Ese ecosistema delirante, donde todos son devotos de Faulkner, se debate sobre Dostoievski como si se hablara de si lloverá mañana, y donde crecen vecinos de la tierra como si fueran lechugas, fue con el paso del tiempo ganando adeptos hasta que estos formaron una fervorosa legión. Hasta el punto, de hecho, de que muchos de ellos se hacen llamar amanecistas e incluso se reúnen periódicamente en pueblos de la sierra de Albacete (donde se rodó la película) para recrear escenas de la película y repetir sus frases más conocidas, que son abundantes: desde aquella que decía "yo podría ser una leyenda... o una epopeya, si nos juntamos varios", hasta, sobre todo, la que llegaría a convertirse casi en una coletilla masiva: "Alcalde, todos somos contingentes pero tú eres necesario".

Una imagen de 'La lengua de las mariposas', que protagonizó Fernando Fernán Gómez. Una imagen de 'La lengua de las mariposas', que protagonizó Fernando Fernán Gómez.

Una imagen de 'La lengua de las mariposas', que protagonizó Fernando Fernán Gómez. / D. S.

Después de rodar otro título de similar espíritu, Así en el cielo como en la tierra (1995), en 1999 dio un giro a su tono y temática con La lengua de las mariposas, una dramática historia ambientada en la Guerra Civil basada en un relato del escritor gallego Manuel Rivas, por la que consiguió el Goya al mejor guión adaptado.

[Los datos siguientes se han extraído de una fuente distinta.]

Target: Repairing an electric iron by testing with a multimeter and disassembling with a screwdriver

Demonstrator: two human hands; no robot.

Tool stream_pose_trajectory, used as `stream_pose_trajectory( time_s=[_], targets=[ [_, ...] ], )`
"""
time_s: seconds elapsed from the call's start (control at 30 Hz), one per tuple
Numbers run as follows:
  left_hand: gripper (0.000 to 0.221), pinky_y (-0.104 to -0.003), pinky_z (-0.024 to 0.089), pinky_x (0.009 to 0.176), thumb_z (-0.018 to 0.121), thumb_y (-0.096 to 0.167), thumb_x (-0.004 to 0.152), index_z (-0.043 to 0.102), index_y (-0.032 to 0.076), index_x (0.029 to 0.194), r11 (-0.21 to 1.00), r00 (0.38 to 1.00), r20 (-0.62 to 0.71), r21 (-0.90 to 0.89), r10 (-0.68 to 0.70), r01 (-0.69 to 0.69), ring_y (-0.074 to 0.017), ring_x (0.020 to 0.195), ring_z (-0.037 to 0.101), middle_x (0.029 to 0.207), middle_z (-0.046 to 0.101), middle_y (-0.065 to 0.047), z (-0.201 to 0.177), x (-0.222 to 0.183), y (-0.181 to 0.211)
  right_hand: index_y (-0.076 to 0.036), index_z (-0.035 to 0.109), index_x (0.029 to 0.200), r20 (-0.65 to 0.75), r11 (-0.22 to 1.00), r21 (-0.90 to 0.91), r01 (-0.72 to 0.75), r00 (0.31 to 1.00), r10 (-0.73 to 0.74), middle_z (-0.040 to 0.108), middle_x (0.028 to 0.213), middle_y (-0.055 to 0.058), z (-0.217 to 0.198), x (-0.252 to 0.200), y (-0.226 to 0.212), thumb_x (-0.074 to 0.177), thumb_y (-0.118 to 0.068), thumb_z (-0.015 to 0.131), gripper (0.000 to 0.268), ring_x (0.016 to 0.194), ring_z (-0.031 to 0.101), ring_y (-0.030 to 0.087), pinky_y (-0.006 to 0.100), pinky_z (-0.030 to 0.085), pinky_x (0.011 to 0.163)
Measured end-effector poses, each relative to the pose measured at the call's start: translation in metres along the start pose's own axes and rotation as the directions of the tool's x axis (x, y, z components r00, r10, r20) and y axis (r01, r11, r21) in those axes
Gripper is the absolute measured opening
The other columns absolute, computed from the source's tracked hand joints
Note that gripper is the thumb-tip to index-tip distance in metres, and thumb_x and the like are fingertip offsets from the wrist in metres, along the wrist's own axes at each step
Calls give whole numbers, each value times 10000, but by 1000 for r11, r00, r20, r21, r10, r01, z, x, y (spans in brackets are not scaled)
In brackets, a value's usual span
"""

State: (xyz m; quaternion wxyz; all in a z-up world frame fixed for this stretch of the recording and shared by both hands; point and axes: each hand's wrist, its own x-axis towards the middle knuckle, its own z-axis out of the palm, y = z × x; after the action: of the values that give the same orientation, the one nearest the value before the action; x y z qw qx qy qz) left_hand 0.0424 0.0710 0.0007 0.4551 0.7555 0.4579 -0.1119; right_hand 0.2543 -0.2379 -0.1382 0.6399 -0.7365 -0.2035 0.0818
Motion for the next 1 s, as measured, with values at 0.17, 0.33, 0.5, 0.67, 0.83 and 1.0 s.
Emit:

Autor de varios títulos más –entre ellos La viuda del capitán Estrada (1991), Tocando fondo (1993), La educación de las hadas (2006) y Los girasoles ciegos (2008)– y productor de películas de Alejandro Amenábar como Tesis, Abre los ojos y Los otros, Cuerda volvió a trabajar para la televisión con la serie Makinavaja (1997), adaptación del popular cómic de Ivá publicado en las páginas de la revista satírica El Jueves.

Una imagen de 'Tiempo después', su última película. Una imagen de 'Tiempo después', su última película.

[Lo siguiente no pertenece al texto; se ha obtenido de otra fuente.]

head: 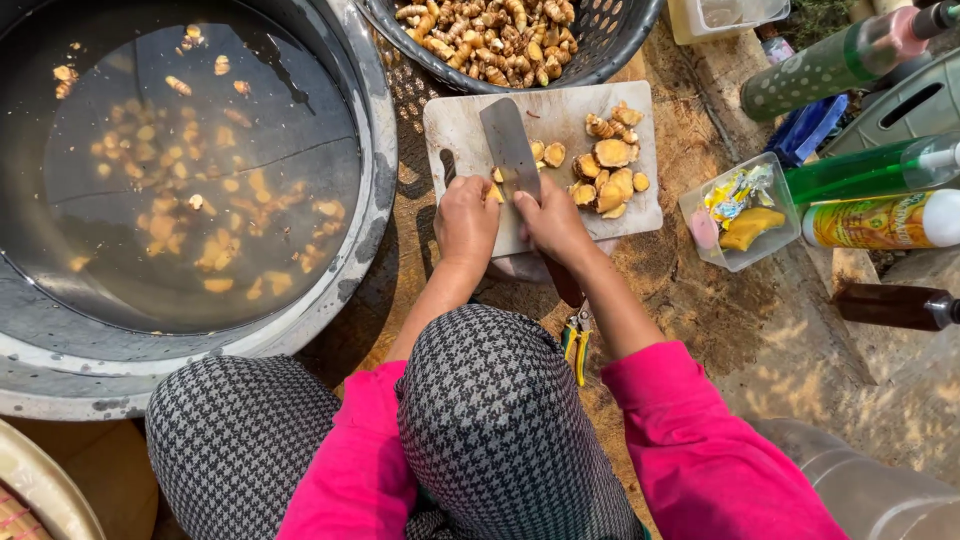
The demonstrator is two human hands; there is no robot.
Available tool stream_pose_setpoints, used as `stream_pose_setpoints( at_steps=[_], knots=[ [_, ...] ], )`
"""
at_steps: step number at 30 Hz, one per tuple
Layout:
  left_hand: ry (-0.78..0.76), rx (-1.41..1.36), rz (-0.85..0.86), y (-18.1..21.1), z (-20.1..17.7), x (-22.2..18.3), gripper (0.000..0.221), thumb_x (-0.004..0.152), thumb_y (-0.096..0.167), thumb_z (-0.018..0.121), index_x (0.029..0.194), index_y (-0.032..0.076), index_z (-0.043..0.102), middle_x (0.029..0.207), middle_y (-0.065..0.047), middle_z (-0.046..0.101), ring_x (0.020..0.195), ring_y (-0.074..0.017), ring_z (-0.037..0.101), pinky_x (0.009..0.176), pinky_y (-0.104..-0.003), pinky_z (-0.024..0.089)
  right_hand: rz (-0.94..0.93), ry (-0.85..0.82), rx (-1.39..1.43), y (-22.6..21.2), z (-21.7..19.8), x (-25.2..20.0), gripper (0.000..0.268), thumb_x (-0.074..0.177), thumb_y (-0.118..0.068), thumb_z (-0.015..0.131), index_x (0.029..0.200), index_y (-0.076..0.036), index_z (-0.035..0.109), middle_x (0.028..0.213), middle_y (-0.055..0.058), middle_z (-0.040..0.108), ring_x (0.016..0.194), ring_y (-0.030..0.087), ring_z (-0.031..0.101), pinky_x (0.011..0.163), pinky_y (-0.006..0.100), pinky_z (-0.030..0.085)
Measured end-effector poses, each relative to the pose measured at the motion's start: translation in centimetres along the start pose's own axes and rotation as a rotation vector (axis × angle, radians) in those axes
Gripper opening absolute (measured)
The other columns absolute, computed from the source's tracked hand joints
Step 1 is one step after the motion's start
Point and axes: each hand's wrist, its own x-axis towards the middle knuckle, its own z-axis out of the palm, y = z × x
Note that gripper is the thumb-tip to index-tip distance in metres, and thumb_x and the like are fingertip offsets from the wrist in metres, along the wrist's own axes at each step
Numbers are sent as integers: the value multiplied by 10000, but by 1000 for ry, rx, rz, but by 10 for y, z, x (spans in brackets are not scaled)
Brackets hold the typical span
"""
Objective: Chopping turmeric on a cutting board using a knife and placing slices in a bowl.
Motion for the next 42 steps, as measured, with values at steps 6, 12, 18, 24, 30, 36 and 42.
stream_pose_setpoints(
  at_steps=[6, 12, 18, 24, 30, 36, 42],
  knots=[
    [-39, 7, -61, -3, -14, 0, 185, 897, 116, 721, 1075, 91, 763, 965, -103, 708, 834, -285, 722, 752, -405, 575, 43, 15, 50, 9, -1, -34, 207, 989, -222, 601, 1084, -38, 590, 675, 213, 655, 565, 355, 653, 543, 496, 516],
    [-48, 73, 149, 12, -23, -3, 181, 829, 162, 789, 994, 91, 765, 973, -110, 685, 829, -314, 699, 723, -431, 551, -71, 88, -293, 7, -3, -46, 237, 1012, -252, 613, 997, -26, 545, 734, 279, 668, 735, 502, 664, 669, 601, 504],
    [-29, 119, 135, -13, -5, -7, 99, 858, 101, 740, 952, 105, 771, 967, -96, 679, 856, -318, 701, 756, -438, 558, -37, 115, -345, -1, -7, -51, 230, 1008, -261, 602, 1047, -45, 533, 721, 281, 667, 751, 517, 663, 695, 618, 505],
    [-38, 172, 141, 4, -15, -9, 118, 871, 182, 784, 923, 79, 759, 922, -121, 664, 857, -350, 674, 768, -471, 530, -78, 88, -313, -2, 6, -46, 209, 1004, -241, 593, 1051, -48, 528, 733, 268, 673, 745, 505, 668, 693, 607, 511],
    [-32, 127, 220, -6, -16, -19, 89, 789, 138, 771, 862, 87, 770, 898, -104, 669, 862, -336, 665, 791, -457, 529, -90, 120, -295, 12, 5, -50, 226, 1010, -223, 594, 1028, -13, 510, 751, 274, 670, 757, 507, 662, 702, 608, 505],
    [0, 101, 138, -4, -17, 0, 146, 877, 183, 786, 808, 66, 733, 885, -100, 658, 816, -325, 680, 748, -447, 544, -26, 60, -233, -15, -2, -53, 212, 1026, -212, 563, 1035, -9, 503, 749, 263, 675, 742, 479, 686, 684, 579, 523],
    [-55, 106, 88, 6, -9, 6, 95, 828, 143, 767, 838, 54, 738, 906, -126, 671, 833, -345, 683, 724, -464, 529, -65, 79, -245, -10, 12, -51, 202, 1026, -180, 566, 1037, 13, 505, 732, 273, 673, 749, 485, 685, 692, 577, 522]
  ],
)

Una imagen de 'Tiempo después', su última película. / D. S.

En 2018 estrenó su última película, Tiempo después, continuación de Amanece, que no es poco que supuso su retorno a los modos y formas de su trilogía del humor absurdo ambientado en un futuro distópico. Le costó lo suyo. Escrito el guión dos años después de Así en el cielo como en la tierra, es decir, en 1997, Cuerda decidió publicarlo como novela al comprobar que no encontraba financiación para rodar el filme. Hasta que apareció La turba, como se hicieron llamar los cómicos y devotos del cineasta (Andreu Buenafuente, Berto Romero, Edu Galán, Arturo Valls...) que decidieron producirle la película. A los 71 años, Cuerda estrenó por fin Tiempo después, y lo hizo –en un gesto muy suyo– un 28 de diciembre, día de los Santos Inocentes. Habían pasado exactamente 30 años del estreno de Amanece, que no es poco, la obra que lo convirtió en un fenómeno más allá de las salas de cine.